\usepackage{sn} \usepackage{tseries} \usepackage{tidyverse}

Risk for models and forecasting: Hidden Markov model with skew-normal distribution.

Authors

Saidjon Rustamov

Dinara Khaldarova

1 SKEW-NORMAL DISTRIBUTION

1.1 🧠 What is the Skew-Normal Distribution?

The skew-normal distribution is a generalization of the normal (Gaussian) distribution that allows for asymmetry (skewness). While the standard normal distribution is symmetric around the mean, the skew-normal can lean to the left or right, depending on the shape parameter.

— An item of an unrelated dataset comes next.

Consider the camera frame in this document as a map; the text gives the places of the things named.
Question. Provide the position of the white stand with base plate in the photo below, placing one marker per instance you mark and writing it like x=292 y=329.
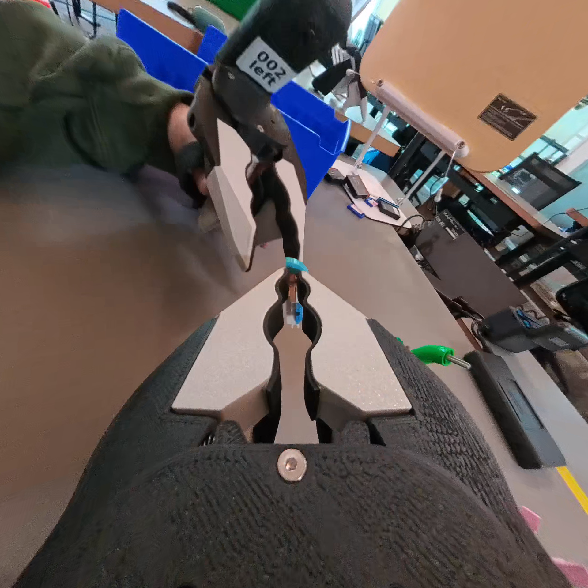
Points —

1.2 📈 Probability Density Function (PDF)

The probability density function (PDF) of the skew-normal distribution is:

\[ f(x; \xi, \omega, \alpha) = \frac{2}{\omega} \, \phi\left( \frac{x - \xi}{\omega} \right) \, \Phi\left( \alpha \cdot \frac{x - \xi}{\omega} \right) \]

Where:

  • \(\phi(\cdot)\) : Standard normal PDF
  • \(\Phi(\cdot)\) : Standard normal CDF
  • \(\xi\) : Location parameter (like the mean)
  • \(\omega\) > 0 : Scale parameter (like the standard deviation)
  • \(\alpha\) : Shape parameter (controls skewness)

1.3 🔁 Special Cases

  • If ( \(\alpha\) = 0 ): It becomes a standard normal distribution.
  • If ( \(\alpha\) > 0 ): The distribution is right-skewed (tail leans right).
  • If ( \(\alpha\) < 0 ): The distribution is left-skewed (tail leans left).

1.4 🔍 Difference Between Normal and Skew-Normal Distributions

The normal distribution is a special case of the skew-normal distribution. Here’s how they differ:

Feature Normal Distribution Skew-Normal Distribution
Shape Symmetrical (bell curve) Asymmetrical (can lean left or right)
Skewness Exactly 0 Controlled by a shape parameter ( \(\alpha\) )
PDF Based on the standard normal function Involves both the standard normal PDF and CDF
Parameters Mean ( \(\mu\) ), SD ( \(\sigma\) ) Location ( \(\xi\) ), Scale ( \(\omega\) ), Shape ( \(\alpha\) )
Flexibility Limited to symmetry More flexible; can model skewed data
Special Case Normal dist. when ( \(\alpha\) = 0 )

In summary, the skew-normal adds an extra parameter to capture asymmetry, making it more adaptable for real-world data that often deviates from perfect symmetry.

Code
# Set seed for reproducibility
set.seed(123)

# Generate 1000 random values from a normal distribution
normal_data <- rnorm(1000, mean = 0, sd = 1)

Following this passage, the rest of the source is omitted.